▶ WORK TO BE COMPLETED:
Some lines in the material below hold the word "beige". Copy all of them.

▶ DATA FOR THE TASK:
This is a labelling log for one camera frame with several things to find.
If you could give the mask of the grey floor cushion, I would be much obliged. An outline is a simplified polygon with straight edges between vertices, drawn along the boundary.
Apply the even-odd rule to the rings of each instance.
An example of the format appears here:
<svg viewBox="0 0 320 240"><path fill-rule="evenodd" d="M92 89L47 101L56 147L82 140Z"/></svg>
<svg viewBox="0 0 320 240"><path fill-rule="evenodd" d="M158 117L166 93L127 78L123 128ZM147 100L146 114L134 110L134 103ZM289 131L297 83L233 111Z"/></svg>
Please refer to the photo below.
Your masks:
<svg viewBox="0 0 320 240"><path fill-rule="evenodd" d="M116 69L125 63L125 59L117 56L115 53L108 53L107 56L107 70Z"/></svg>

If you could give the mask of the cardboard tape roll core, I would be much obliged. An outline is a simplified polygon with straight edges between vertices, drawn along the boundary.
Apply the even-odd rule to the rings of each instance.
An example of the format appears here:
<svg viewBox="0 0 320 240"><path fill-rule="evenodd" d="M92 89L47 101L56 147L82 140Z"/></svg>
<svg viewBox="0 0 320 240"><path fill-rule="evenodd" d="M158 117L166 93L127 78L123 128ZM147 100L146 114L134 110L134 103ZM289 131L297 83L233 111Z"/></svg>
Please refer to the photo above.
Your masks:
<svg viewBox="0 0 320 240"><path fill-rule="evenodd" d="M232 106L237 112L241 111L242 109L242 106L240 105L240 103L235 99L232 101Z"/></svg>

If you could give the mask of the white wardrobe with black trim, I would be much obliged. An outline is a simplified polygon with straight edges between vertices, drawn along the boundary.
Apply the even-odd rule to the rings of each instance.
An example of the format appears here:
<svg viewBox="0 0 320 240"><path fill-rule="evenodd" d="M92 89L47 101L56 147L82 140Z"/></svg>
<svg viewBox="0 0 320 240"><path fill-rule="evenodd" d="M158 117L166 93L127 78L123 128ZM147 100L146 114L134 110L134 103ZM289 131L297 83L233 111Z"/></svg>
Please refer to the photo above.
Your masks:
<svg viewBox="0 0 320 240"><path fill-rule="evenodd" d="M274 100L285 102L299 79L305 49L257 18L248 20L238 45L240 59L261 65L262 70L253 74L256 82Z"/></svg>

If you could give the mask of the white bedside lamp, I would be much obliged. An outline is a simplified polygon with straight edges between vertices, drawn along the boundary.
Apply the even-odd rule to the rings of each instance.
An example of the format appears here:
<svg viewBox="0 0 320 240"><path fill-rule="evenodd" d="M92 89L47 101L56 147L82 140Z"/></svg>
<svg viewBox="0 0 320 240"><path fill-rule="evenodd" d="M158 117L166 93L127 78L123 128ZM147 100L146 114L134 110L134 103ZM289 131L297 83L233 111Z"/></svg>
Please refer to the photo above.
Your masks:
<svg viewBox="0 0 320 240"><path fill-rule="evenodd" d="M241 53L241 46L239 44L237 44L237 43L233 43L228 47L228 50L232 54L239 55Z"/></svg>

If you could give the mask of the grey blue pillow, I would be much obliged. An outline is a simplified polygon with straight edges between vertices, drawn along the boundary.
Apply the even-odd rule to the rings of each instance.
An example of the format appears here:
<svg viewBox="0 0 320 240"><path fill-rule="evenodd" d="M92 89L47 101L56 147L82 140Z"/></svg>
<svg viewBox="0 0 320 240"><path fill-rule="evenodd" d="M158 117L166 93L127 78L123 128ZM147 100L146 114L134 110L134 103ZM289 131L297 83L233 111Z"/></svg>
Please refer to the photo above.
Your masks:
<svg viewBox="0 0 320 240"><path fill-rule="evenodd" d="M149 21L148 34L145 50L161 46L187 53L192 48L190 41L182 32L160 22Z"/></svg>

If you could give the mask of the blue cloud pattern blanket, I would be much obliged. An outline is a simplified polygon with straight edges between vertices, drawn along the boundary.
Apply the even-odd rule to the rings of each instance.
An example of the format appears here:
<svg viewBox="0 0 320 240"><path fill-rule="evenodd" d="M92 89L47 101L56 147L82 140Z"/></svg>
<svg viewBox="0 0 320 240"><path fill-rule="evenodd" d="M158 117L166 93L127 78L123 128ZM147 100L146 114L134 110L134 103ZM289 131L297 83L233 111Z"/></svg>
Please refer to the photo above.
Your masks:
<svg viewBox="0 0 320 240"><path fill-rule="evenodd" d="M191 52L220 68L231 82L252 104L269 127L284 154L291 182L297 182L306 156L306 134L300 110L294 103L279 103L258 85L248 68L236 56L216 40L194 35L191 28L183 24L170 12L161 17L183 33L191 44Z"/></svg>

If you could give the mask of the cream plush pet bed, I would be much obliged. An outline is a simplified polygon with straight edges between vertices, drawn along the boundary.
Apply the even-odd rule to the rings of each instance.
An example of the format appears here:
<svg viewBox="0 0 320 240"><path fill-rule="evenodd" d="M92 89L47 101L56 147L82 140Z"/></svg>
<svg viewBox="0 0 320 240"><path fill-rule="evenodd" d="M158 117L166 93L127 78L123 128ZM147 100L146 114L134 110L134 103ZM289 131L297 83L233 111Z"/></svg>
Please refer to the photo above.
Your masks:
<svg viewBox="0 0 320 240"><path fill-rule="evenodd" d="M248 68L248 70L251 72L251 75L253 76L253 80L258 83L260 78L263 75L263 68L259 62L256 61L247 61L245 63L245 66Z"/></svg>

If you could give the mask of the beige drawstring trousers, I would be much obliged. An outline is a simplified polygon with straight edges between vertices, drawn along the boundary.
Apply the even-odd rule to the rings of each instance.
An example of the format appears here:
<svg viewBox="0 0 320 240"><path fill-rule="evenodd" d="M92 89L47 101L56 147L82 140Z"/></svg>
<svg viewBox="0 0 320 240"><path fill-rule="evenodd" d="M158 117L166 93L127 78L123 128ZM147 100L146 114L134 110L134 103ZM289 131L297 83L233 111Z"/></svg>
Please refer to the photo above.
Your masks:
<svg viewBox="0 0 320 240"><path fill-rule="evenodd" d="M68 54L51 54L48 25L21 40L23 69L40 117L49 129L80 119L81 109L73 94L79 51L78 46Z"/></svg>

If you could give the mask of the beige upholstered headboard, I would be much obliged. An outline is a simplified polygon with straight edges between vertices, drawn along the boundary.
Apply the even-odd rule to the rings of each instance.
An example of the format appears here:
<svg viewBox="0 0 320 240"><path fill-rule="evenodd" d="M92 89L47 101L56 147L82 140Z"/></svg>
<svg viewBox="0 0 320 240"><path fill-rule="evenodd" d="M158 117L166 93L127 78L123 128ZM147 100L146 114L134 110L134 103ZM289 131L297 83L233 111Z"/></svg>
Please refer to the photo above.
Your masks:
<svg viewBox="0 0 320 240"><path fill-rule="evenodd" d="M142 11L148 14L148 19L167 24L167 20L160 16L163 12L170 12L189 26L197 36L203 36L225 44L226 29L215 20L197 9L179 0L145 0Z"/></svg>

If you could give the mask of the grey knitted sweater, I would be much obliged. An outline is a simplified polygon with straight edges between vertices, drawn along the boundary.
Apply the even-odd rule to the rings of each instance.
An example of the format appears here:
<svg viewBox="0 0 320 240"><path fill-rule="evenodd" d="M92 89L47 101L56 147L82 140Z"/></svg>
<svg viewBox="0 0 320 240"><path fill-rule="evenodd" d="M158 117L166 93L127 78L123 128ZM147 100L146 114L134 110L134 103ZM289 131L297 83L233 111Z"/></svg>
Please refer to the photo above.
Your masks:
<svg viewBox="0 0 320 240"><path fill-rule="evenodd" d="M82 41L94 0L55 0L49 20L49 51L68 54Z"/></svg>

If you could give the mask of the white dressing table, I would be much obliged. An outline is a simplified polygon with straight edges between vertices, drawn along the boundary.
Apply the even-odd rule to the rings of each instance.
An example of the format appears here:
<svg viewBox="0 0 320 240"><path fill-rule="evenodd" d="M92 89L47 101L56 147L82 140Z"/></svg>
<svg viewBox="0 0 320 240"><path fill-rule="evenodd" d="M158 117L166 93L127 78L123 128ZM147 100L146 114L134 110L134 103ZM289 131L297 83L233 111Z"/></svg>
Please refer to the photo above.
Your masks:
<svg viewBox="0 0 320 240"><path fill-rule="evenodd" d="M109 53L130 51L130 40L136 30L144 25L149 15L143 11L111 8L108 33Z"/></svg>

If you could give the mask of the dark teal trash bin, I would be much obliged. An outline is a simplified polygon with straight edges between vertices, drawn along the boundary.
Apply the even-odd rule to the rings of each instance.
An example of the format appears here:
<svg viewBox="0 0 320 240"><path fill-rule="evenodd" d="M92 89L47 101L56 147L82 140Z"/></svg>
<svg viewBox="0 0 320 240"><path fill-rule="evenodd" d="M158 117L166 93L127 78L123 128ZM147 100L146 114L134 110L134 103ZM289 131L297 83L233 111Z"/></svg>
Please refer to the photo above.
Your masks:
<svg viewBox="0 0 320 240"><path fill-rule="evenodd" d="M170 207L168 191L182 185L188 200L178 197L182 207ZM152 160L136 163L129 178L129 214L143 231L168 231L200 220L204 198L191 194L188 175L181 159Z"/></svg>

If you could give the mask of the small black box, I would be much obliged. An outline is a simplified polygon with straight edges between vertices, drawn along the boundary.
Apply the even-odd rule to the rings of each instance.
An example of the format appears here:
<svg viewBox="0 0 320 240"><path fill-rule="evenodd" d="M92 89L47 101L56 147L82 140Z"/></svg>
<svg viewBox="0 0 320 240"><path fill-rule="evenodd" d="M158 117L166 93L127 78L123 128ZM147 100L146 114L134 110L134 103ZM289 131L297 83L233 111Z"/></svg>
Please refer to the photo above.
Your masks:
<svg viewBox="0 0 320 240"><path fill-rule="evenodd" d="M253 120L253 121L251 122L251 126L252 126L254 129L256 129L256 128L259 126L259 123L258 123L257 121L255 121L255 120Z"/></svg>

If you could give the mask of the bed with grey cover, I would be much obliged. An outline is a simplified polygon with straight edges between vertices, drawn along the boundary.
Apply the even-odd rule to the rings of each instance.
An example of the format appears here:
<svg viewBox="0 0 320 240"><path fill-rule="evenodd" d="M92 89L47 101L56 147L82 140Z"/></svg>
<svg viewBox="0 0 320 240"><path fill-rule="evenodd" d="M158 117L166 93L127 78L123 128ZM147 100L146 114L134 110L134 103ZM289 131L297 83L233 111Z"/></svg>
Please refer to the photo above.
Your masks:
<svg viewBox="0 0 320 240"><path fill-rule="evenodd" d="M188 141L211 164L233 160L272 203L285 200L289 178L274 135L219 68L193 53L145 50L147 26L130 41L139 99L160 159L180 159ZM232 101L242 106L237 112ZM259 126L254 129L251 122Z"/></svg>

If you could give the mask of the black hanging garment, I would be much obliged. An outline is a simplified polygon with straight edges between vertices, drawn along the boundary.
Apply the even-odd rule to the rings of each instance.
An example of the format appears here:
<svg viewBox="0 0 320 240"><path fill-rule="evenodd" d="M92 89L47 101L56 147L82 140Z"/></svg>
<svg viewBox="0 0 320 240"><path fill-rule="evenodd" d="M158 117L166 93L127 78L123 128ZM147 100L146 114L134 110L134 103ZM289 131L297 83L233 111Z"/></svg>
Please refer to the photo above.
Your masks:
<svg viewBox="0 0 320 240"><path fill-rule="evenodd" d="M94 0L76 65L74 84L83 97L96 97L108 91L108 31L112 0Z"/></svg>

▶ SOLVED EXERCISE:
If you could give the mask of the beige drawstring trousers, I would be much obliged. An outline is a simplified polygon with straight edges between vertices, drawn along the boundary.
If you could give the mask of the beige upholstered headboard, I would be much obliged. An outline is a simplified polygon with straight edges between vertices, drawn along the boundary.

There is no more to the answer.